[Collection entries]
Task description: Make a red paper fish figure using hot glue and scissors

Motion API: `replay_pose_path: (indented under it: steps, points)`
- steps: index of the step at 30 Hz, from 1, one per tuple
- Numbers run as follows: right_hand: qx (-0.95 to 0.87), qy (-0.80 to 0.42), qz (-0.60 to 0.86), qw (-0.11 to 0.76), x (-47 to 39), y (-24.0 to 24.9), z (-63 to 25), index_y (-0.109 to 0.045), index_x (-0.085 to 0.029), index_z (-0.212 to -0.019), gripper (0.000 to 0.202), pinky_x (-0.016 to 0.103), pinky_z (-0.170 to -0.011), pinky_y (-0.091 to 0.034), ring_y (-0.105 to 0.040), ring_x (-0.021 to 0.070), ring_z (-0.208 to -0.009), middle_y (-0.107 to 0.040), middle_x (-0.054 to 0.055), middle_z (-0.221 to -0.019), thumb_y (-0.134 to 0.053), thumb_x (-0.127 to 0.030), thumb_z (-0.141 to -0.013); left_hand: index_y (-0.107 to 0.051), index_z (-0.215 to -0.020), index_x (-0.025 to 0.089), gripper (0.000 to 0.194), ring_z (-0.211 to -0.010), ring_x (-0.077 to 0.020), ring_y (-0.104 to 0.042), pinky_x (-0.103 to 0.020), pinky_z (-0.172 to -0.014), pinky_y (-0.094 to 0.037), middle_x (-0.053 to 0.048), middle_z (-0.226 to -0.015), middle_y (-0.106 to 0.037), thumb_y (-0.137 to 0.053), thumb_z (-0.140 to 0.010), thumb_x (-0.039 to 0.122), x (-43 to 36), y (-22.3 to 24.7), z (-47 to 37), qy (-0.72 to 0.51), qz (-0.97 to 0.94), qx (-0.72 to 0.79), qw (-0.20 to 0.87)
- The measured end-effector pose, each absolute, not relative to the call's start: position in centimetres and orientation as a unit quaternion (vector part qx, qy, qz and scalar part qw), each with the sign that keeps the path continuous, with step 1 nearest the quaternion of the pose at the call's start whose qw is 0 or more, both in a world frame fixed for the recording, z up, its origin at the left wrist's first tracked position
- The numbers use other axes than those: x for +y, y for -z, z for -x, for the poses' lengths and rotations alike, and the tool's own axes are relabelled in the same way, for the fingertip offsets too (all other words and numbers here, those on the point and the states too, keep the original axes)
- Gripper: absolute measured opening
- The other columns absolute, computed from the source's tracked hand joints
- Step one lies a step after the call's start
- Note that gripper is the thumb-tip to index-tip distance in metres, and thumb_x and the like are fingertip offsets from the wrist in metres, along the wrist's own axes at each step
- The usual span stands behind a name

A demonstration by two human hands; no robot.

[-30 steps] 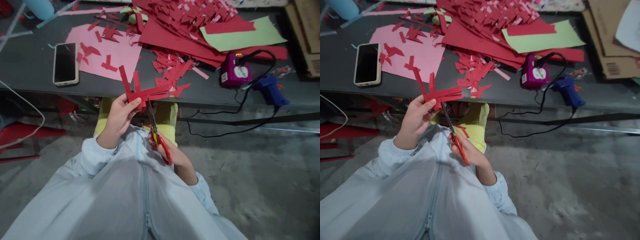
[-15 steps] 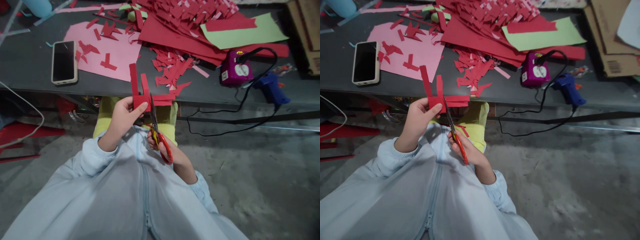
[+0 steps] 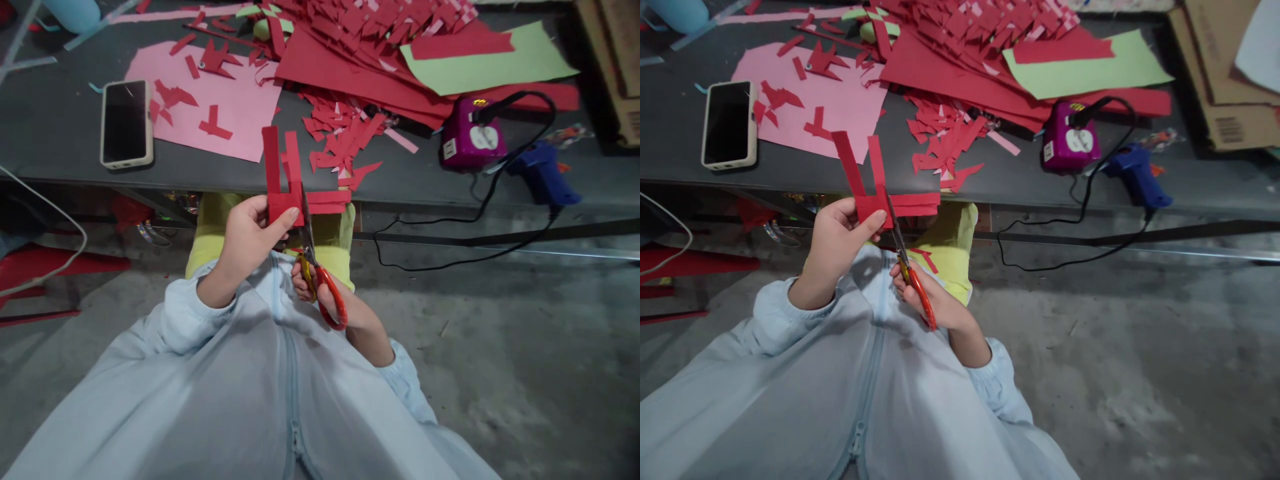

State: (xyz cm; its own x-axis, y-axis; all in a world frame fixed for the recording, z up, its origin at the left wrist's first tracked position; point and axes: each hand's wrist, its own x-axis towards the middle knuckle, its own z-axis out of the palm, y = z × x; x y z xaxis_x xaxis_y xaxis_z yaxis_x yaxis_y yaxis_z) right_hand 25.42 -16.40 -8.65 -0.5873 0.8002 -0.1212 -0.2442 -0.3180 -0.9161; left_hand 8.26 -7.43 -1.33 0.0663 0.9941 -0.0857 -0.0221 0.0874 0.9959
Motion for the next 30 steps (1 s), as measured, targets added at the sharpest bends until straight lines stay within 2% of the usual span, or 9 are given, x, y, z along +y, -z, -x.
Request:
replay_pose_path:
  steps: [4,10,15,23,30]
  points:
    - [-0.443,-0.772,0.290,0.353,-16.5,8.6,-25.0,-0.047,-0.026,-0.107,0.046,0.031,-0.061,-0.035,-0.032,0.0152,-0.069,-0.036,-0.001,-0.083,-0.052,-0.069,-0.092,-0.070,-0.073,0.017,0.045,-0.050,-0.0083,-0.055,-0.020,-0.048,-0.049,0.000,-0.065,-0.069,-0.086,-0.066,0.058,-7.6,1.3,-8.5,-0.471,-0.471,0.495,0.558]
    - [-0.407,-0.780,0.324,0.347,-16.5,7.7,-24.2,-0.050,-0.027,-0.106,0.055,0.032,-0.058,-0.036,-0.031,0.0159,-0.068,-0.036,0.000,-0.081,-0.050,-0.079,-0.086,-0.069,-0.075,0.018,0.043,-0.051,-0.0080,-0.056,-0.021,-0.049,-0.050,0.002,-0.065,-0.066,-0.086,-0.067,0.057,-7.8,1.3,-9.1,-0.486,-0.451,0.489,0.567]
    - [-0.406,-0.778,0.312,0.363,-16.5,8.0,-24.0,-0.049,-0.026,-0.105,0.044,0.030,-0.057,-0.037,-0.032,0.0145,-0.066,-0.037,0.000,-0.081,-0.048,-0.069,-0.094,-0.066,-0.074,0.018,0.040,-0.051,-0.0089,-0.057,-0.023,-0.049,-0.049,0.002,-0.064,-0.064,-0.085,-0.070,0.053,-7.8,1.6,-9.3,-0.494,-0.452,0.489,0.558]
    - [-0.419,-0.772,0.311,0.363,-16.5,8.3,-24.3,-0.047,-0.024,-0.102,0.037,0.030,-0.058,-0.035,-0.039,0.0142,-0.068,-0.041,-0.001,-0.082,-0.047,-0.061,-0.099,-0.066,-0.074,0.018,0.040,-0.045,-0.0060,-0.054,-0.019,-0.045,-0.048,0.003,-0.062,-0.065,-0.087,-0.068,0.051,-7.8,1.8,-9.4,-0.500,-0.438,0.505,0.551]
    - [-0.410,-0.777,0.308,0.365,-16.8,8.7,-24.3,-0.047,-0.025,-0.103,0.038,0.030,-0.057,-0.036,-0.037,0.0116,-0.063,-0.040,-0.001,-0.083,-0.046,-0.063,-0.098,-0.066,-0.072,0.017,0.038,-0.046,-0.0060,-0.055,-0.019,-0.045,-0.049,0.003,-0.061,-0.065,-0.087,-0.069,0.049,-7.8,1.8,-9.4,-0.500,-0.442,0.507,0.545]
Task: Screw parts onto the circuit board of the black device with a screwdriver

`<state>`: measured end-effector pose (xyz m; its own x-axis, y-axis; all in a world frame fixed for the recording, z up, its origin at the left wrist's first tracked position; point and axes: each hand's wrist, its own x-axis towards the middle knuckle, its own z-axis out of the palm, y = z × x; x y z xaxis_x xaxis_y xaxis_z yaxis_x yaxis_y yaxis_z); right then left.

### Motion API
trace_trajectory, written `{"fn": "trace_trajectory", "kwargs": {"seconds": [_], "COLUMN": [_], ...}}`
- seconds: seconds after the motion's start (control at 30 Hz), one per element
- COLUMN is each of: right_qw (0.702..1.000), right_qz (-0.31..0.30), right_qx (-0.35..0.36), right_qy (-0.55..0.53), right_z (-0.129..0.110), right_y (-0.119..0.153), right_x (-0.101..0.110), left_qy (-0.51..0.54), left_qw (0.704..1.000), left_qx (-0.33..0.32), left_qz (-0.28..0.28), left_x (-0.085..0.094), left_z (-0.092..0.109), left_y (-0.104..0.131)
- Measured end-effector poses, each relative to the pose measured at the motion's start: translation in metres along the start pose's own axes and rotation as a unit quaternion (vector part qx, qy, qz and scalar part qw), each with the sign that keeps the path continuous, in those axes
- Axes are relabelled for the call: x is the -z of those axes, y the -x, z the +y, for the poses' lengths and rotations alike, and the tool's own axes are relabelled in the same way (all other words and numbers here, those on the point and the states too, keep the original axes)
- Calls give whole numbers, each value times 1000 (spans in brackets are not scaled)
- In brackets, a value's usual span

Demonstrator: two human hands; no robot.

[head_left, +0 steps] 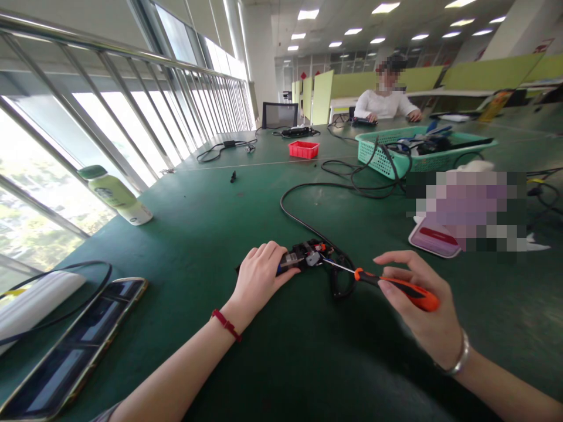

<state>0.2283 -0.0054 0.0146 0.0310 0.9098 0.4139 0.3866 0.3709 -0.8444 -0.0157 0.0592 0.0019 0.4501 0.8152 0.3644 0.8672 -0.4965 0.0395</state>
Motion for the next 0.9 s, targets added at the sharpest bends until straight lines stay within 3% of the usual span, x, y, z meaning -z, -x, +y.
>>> {"fn": "trace_trajectory", "kwargs": {"seconds": [0.13, 0.3, 0.63, 0.73, 0.83, 0.9], "right_qw": [1000, 993, 999, 1000, 996, 996], "right_qz": [21, 92, -14, 6, 68, 70], "right_qx": [1, 23, -51, -14, 38, 43], "right_qy": [22, -67, -10, -6, -37, -43], "right_z": [3, 9, 4, 6, 7, 7], "right_y": [1, 0, 1, 1, 0, 0], "right_x": [-1, -4, 0, -1, -3, -4], "left_qy": [-6, -7, -6, -2, 1, -1], "left_qw": [1000, 1000, 1000, 1000, 1000, 1000], "left_qx": [-4, -4, 0, 2, 0, -2], "left_qz": [5, 6, 1, -5, 0, 4], "left_x": [-1, 0, 0, 0, 1, 2], "left_z": [-1, 0, 0, 0, 1, 1], "left_y": [0, 0, 0, 0, 0, 0]}}
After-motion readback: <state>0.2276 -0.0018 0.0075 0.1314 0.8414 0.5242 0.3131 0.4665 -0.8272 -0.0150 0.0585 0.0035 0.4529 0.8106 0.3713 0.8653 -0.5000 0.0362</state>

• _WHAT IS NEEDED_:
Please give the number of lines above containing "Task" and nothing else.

• _ANSWER SPACE_:
2